Smoking regulations shall be adopted and shall include not less than the following provisions:
(1)Smoking shall be prohibited in any room, ward, or individual enclosed space where flammable liquids, combustible gases, or oxygen is used or stored and in any other hazardous location, and such areas shall be posted with signs that read NO SMOKING or shall be posted with the international symbol for no smoking.
(2)In health care occupancies where smoking is prohibited and signs are prominently placed at all major entrances, secondary signs with language that prohibits smoking shall not be required.
(3) Smoking by patients classified as not responsible shall be prohibited.
(4) The requirement of 19.7.4(3) shall not apply where the patient is under direct supervision.
(5) Ashtrays of noncombustible material and safe design shall be provided in all areas where smoking is permitted.
(6) Metal containers with self-closing cover devices into which ashtrays can be emptied shall be readily available to all areas where smoking is permitted.
This deficiency has the potential to affect occupants, who might include residents, staff, and visitors within the entire facility. Deficient items were discussed with the Maintenance director at the exit conference.
Tag No.: K0912
Through documentation review, it was determined that the facility did not maintain proper electrical practices in accordance with NFPA 99 Health Care Facilities Code (2012). This was evidenced by:
No Receptacle Polarity/Retention inspection available at the time of inspection
NFPA Standard: NFPA 99 Health Care Facilities Code (2012)
6.3.3.2 Receptacle Testing in Patient Care Rooms.
6.3.3.2.1 The physical integrity of each receptacle shall be confirmed by visual inspection.
6.3.3.2.2 The continuity of the grounding circuit in each electrical receptacle shall be verified.
6.3.3.2.3 Correct polarity of the hot and neutral connections in each electrical receptacle shall be confirmed.
6.3.3.2.4 The retention force of the grounding blade of each electrical receptacle (except locking-type receptacles) shall be not less than 115 g (4 oz).
These deficiencies have the potential to affect occupants, who might include residents, staff, and visitors within the entire facility. Deficient items were discussed with the Maintenance director at the exit conference.
Tag No.: K0918
Based on observation and record review during the survey, it was determined that the facility failed to maintain the back-up emergency generator in accordance with National Fire Protection Association (NFPA) Standard 110. This was evidence by the following:
Gen shut off needs to be wired
Generators Items for inspection not identified IAW NFPA 110 (2010) Fig A.8.3.1 (a)

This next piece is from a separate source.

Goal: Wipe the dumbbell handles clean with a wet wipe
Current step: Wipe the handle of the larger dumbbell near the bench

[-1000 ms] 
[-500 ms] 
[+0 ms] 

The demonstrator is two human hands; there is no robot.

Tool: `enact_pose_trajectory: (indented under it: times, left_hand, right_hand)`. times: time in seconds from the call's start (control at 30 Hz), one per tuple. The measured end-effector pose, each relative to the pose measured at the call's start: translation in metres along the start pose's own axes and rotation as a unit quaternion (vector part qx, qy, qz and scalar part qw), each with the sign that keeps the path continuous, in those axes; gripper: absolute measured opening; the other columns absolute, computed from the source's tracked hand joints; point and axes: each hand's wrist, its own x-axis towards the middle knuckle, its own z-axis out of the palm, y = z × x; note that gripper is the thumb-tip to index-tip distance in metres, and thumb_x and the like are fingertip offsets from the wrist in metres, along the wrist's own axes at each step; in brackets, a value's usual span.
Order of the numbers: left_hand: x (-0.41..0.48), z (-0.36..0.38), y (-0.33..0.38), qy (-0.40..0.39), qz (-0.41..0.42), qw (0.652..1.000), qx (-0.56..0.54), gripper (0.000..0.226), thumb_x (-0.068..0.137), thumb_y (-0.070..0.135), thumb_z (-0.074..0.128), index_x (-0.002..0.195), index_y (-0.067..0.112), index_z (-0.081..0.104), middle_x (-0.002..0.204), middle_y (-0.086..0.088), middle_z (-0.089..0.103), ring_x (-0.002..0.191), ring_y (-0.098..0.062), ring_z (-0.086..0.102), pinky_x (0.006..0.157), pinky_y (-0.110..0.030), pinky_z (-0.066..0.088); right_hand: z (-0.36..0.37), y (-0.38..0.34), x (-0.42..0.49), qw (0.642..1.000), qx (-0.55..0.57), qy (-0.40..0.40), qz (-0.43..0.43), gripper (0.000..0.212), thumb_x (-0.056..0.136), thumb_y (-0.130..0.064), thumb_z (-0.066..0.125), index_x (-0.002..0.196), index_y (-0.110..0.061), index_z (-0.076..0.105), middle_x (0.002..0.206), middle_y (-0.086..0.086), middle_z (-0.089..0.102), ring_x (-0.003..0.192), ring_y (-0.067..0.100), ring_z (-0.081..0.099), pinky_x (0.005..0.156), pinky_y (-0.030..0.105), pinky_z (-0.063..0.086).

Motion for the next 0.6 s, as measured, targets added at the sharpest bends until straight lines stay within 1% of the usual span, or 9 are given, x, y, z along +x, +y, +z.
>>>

8.1.1 The routine Maintenance and operational testing program shall be based on all of the following:
Manufacturers recommendations
Instruction manuals
Minimum requirements of this chapter
The authority having jurisdiction
This deficiency has the potential to affect occupants, who might include residents, staff, and visitors within the entire facility. Deficient items were discussed with the Maintenance director at the exit conference.
Tag No.: K0918
Based on observation and record review during the survey, it was determined that the facility failed to maintain the back-up emergency generator in accordance with National Fire Protection Association (NFPA) Standard 110. This was evidence by the following:
No generator conductance testing
No transfer time for generator listed on reports
Generators Items for inspection not listed IAW NFPA 110 (2010) Fig A.8.3.1 (a)
Emergency stop needs to be installed outside of closure
8.1.1 The routine Maintenance and operational testing program shall be based on all of the following:
Manufacturers recommendations
Instruction manuals
Minimum requirements of this chapter
The authority having jurisdiction
This deficiency has the potential to affect occupants, who might include residents, staff, and visitors within the entire facility. Deficient items were discussed with the Maintenance director at the exit conference.